Haven’t read these next two, just linking for convenience:
Big tech problems, and Big Tech problems, are limiting what I can do online, but I have a paper copy of Deschooling Society, by Ivan Illich. It’s a mix of acute observation and nonsense, but worth reading.
The views of Anthony Esolen’s father, in Faith, Family, Government, & the Company Store, are almost exactly those of my father.
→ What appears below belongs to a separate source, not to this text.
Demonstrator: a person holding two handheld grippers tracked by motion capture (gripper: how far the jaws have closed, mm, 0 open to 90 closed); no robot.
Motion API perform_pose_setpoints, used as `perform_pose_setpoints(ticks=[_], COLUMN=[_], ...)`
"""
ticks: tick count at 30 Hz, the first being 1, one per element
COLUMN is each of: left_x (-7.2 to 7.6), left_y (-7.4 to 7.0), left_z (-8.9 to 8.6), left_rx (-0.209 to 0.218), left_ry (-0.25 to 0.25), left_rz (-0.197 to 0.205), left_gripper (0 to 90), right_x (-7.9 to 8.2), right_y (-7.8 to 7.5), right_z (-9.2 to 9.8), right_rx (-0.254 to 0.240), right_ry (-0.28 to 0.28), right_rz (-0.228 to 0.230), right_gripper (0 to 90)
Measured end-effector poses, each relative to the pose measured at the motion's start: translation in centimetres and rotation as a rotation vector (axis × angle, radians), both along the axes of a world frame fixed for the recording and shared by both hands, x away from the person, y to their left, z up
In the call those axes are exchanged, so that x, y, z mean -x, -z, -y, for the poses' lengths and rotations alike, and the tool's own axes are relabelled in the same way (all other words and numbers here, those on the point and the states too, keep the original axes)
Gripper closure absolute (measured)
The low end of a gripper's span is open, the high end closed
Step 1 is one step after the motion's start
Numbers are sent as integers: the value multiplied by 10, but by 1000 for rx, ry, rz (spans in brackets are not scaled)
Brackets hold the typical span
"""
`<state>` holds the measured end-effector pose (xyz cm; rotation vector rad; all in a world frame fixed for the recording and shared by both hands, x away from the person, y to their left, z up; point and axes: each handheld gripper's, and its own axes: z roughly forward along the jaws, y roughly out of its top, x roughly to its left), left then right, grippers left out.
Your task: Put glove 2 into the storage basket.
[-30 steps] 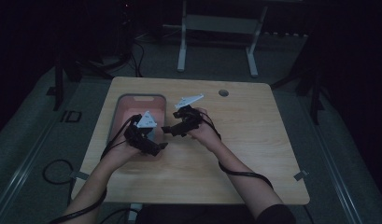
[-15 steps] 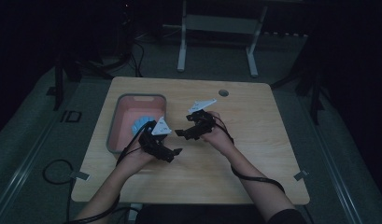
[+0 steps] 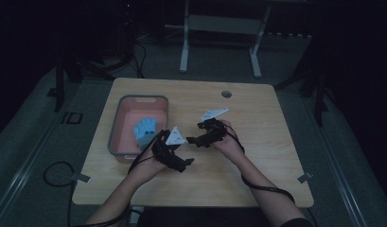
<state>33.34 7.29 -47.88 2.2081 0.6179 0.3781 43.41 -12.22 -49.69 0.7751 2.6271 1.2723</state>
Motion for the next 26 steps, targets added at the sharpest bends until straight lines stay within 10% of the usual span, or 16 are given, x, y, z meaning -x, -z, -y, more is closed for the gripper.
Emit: perform_pose_setpoints(ticks=[26], left_x=[11], left_y=[45], left_z=[35], left_rx=[-41], left_ry=[116], left_rz=[-55], left_gripper=[12], right_x=[6], right_y=[37], right_z=[24], right_rx=[36], right_ry=[23], right_rz=[-53], right_gripper=[141])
“This isn’t even about guns. For a child that age, guns have nothing to do with danger, or violence — much of the fascination has to do with remote control. I can stand over here, and change the state of that object, clear over there. This might be a curious thing for someone to bring up about it, but we should be discussing that aspect of it more often because far from being merely harmless, that’s an important part of a child’s development. Children have a need to become accustomed to achieving direct effect on the world around them; getting comfortable with the idea of engaging action, as a leader, on an individual level, and seeing that action translated into a consequence. Later on they can become acquainted with the concept of irreversible investments, and point-of-commitment. What you do today, you cannot undo tomorrow. From that, comes the understanding of responsibility.” — The Next Thing to Destory: Toy Guns
Busing; Something to think about; or not.
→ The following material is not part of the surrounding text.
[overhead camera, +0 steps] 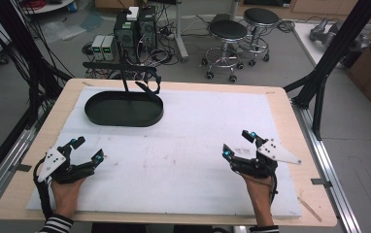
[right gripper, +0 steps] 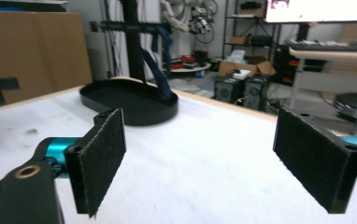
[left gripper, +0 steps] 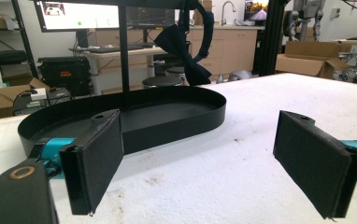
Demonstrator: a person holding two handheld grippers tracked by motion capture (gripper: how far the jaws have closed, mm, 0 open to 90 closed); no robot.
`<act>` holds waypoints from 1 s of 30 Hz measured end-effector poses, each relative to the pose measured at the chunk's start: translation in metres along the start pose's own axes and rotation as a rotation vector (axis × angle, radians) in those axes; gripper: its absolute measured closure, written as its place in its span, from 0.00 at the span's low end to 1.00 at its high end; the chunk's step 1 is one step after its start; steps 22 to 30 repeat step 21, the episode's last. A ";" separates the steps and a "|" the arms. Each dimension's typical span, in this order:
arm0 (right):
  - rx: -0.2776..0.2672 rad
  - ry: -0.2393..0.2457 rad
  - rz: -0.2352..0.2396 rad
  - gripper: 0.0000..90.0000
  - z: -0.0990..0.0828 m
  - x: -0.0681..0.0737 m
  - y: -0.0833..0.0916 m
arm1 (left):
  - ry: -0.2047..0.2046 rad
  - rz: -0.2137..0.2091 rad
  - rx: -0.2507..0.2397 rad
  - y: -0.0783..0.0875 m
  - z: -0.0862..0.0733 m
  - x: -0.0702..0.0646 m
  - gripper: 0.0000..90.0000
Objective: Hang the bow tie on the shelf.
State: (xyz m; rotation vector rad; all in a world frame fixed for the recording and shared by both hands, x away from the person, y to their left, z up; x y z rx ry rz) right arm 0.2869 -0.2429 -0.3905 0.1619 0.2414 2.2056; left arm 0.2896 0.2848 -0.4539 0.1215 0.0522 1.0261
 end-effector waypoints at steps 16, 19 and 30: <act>0.026 0.014 -0.083 0.14 -0.063 -0.006 0.001 | -0.004 0.006 -0.002 0.000 0.000 -0.001 0.18; 0.028 0.005 -0.089 0.14 -0.064 -0.007 0.002 | 0.001 0.005 -0.005 0.000 0.000 0.000 0.18; 0.011 -0.003 -0.094 0.14 -0.065 -0.007 0.003 | 0.006 0.009 -0.002 0.000 0.000 0.000 0.18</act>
Point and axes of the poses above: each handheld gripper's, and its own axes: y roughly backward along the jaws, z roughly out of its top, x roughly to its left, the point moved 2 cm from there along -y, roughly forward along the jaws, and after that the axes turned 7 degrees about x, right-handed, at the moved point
In this paragraph from The Trivium, the topic is ambiguity:
“Telephone books add addresses, empirical descriptions, to proper names in an effort to make them unambiguous in their reference. The identification cards of criminals are attempts to make a proper name unambiguous by supplementing it with an empirical description, a photograph, and fingerprints, which are regarded as unique in the truest sense of the word, because no two are exactly alike.”
Would anyone today assume identification cards were for criminals?
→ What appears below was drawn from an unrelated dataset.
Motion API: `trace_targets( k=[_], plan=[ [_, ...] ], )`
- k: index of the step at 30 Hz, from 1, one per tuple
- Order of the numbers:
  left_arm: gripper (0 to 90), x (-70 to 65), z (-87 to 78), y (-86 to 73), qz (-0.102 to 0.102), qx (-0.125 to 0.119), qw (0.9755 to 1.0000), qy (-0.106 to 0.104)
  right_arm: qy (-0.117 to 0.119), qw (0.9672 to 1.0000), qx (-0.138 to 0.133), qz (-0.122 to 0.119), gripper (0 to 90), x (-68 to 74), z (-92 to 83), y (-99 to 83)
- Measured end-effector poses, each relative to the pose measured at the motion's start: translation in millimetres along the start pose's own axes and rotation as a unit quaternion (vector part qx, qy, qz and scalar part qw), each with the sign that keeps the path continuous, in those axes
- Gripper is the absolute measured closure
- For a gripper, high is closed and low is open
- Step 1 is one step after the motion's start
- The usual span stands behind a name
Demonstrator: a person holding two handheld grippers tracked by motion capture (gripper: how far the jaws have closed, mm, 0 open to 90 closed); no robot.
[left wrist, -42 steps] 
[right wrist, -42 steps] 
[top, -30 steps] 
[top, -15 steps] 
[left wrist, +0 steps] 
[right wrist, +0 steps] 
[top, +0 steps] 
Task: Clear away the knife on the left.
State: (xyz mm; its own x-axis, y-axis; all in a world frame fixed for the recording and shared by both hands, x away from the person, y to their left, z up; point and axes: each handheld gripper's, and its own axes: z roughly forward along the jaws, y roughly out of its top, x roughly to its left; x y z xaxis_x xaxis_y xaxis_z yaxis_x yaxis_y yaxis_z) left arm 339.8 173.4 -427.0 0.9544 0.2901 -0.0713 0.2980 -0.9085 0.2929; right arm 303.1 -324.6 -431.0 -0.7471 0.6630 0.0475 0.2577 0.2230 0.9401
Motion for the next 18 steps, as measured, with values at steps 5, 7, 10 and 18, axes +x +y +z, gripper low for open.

It reminds me of King David’s census, in chapter 21 of First Chronicles.
From David Warren, The strait, and narrow. It’s good advice about paper, notebooks, and writing. But now that I think about it, that it’s good is what makes it subversive. All the bad advice has become conventional wisdom.
“We can’t save the intellectual, any more than the biological environment by teaching the ignorant to protest. We can do so, however, by teaching them to love: the books, the music; the birds, and all Creation.” — Summer Reading, by David Warren
The graduate students at Yale are on a hunger strike: they won’t eat until they get hungry. On the one hand, that’s not a bad habit to form. On the other hand, what a bunch of wimps.
It reminds me of the (no doubt embellished) story of the Irish monks back in the day (800 AD?) who competed in advanced asceticism. The monks on the hill announced they’d fast for so many days. The monks in the valley said they’d fast for one day longer than their brothers up on the hill. One group sent a provocateur over the the other to say the brothers had broken their fast early. So the hungry monks broke their fast. Then the provocateur let it be known they hadn’t really broken their fast, and so had won.
Meanwhile, the Yale College Republicans had a barbeque.
One might say Yale isn’t making their graduate students miserable; the graduate students are making Yale miserable. But nobody’s really all that miserable, just irritable and a bit peckish, except for the Republicans.
“As a result of these disparate admissions standards, many students spend four years in a social environment where race conveys useful information about the academic capacity of their peers.” — Hard Truths About Race on Campus, by Jonathan Haidt and Lee Jussim
Clearly what’s needed is a generously funded graduate center to support a program to give students the tools to successfully ignore this kind of “information.”
UPDATE 19 May 2016: Gist: college policies to promote Diversity cause the racism they seek to eliminate.